Alessandro:"Sei sempre bellissimo, amore."
Ridacchio tra me e me, e batto le mani al suo tentativo di rimorchio. Sei così patetico, caro mio.
Pietro:"Se proprio vuoi colpirmi, inventa una frase che mi faccia orgasmare e non vomitare."
I suoi occhi incontrano il riflesso dei miei, e per un attimo si incupiscono anche i suoi. Appena lo becco mentre mi scruta ancora, ammicco, provocando il suo rossore immediato. È la prima volta che si irrigidisce e arrossisce con me. Mi sembra quasi carino, ma sottolineo il quasi.
Alessandro:"Sei sicuro di quello che stai facendo?"
Pietro:"Voglio andare al Denver. Voglio incontrare persone con il mio stesso problema."
Lui sospira, ma io lo interrompo subito, emettendo un grugnito fastidioso. Ciò che ho detto, non verrà rimangiato.
Alessandro:"Tu non hai alcun problema. Sei solo...diverso."
Pietro:"Mi piace essere diverso. Almeno mi distinguo da delle persone del cazzo come te e come quello stronzo del mio ex-fidanzato."
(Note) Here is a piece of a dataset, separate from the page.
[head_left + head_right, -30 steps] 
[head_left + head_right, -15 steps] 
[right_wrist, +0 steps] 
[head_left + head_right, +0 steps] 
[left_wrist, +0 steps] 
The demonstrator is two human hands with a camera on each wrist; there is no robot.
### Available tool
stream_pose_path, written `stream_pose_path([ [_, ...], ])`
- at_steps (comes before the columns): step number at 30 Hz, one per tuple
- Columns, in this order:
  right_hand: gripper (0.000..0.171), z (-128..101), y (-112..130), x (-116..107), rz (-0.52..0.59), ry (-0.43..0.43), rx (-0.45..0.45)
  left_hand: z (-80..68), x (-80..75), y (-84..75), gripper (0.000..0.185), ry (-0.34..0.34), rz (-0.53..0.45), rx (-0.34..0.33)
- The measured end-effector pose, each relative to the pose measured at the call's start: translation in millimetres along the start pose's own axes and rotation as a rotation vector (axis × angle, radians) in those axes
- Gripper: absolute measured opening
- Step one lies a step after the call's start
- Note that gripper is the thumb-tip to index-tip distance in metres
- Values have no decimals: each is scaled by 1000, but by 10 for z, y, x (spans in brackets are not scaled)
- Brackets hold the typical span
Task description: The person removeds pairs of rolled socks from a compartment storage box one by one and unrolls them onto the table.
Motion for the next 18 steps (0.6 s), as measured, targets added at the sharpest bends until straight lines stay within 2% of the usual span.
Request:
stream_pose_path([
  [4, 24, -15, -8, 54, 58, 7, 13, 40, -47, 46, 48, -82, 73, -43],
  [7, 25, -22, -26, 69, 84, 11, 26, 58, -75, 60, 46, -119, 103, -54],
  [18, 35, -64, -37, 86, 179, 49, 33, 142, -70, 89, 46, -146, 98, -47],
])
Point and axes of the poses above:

Penso abbia afferrato bene il concetto. Ho già detto che nessuno deve preoccuparsi per me. Io sto bene, sto bene con me stesso.
Pietro:"Ricordi il patto? Tu mi allontani da tutto, tutti e mi porti in quel posto, e beh, forse ti darò quello che hai sempre voluto, me."
Sgrana improvvisamente gli occhi, reagendo alla mia ultima affermazione. Crede di potermi manipolare, ma io so che sta recitando. So che mi vuole e che non ha ripensamenti sul nostro patto. Lui vuole me e io voglio la solitudine. Povero illuso, alla fine rimarrà senza niente, senza nessuno.
Alessandro:"Non so di cosa tu stia parlando."
Pietro:"Ah sì? Io invece so esattamente cosa vuoi. Non fingere con me."